Last week Sony Move engineer Anton Mikhailov was quoted saying a Move-powered Lightsaber game would be "damn better than Kinect's". But he's not done bashing the MS motion controller. No, he wants more.
This time he says Kinect's tech is "not quite up to spec" and is "mostly technological problems".
"We're not necessarily against Kinect or against depth cameras, it's just we feel like Move has more applicability across more genres so it fits better with what we try to do," he told Videogamer.
"Also I think the tech is a bit, not so much immature, but not quite up to spec in what we think. Like the PlayStation Eye camera runs at 60 frames per second so it can track you very quickly whereas the Kinect and other depth camera are only 30 frames per second.
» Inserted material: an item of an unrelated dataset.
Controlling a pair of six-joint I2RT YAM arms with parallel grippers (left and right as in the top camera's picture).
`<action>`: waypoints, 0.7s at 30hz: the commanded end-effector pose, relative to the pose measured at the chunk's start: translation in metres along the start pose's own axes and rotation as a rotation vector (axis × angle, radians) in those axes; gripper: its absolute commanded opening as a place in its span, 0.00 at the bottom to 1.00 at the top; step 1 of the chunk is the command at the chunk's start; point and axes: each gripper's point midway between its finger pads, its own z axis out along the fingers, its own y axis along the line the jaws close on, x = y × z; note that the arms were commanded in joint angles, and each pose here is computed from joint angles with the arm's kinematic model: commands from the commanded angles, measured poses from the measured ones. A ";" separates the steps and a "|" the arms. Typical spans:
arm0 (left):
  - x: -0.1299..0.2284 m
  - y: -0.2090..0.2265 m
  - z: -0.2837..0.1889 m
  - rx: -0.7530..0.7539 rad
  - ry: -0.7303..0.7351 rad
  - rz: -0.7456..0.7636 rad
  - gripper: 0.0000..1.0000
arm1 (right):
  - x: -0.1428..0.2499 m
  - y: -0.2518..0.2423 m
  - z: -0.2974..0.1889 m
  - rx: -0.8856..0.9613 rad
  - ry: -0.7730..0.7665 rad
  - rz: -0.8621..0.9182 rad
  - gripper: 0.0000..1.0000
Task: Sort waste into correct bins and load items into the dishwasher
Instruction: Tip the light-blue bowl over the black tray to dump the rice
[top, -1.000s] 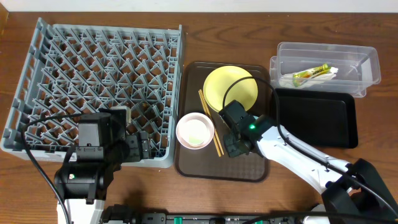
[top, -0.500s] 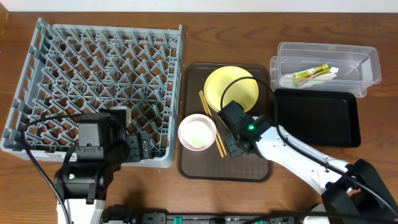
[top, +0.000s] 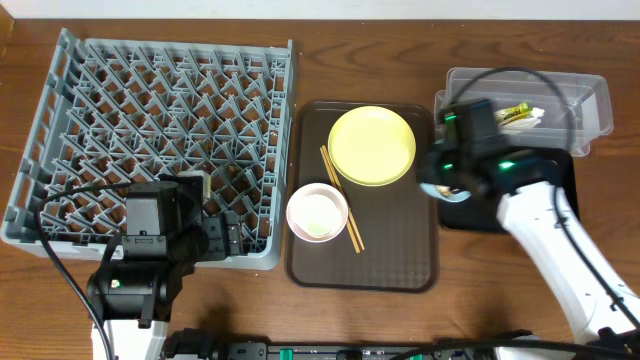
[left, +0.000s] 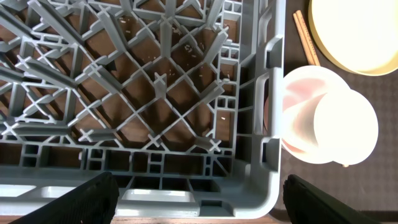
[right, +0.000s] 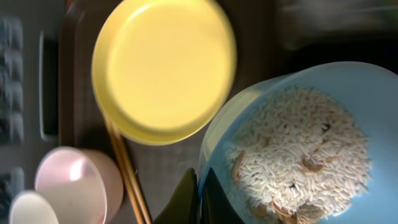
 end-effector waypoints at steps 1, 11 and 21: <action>-0.007 -0.002 -0.006 0.010 -0.022 -0.009 0.88 | -0.004 -0.017 -0.007 -0.124 0.031 0.104 0.01; -0.007 -0.002 -0.006 0.010 -0.022 -0.009 0.88 | -0.007 -0.077 -0.011 -0.381 -0.010 0.350 0.01; -0.007 -0.002 -0.006 0.010 -0.022 -0.009 0.88 | -0.026 -0.104 -0.034 -0.774 -0.065 0.509 0.01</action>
So they are more suited for slower motions.
"Dancing is still kind of okay and then the yoga stuff that they were doing, it fits that very well, whereas if you want to do quick punches it's harder to do that just because you can't see the player as quickly. And there's also more latency, things like that. So you know, it's not a particularly sexy result, it's just mostly technological problems."
He goes on "We thought that they were just minor, well not so much minor. Marketing-wise they're minor tech problems, technologically-wise they're quite big.
"The fact that it runs at 30 frames per second instead of 60, that's a common problem with all those cameras. It's actually hard to fix because you have a lot of data to transport. Sort of working with that image is expensive computationally-wise. I think they quoted something like 10-15 per cent of the Xbox resources, plus like 50 megs of memory or something like that.
Of course, Move doesn't have that issue. "The Move takes less than 1%, and like 1 megabyte," he points out. "So, you know, that's just a bunch of numbers but to developers that means [games] like Killzone 3 can just put in Move and not have to worry about it, whereas something like Kinect you have to make significant game changes to actually fit that into your game."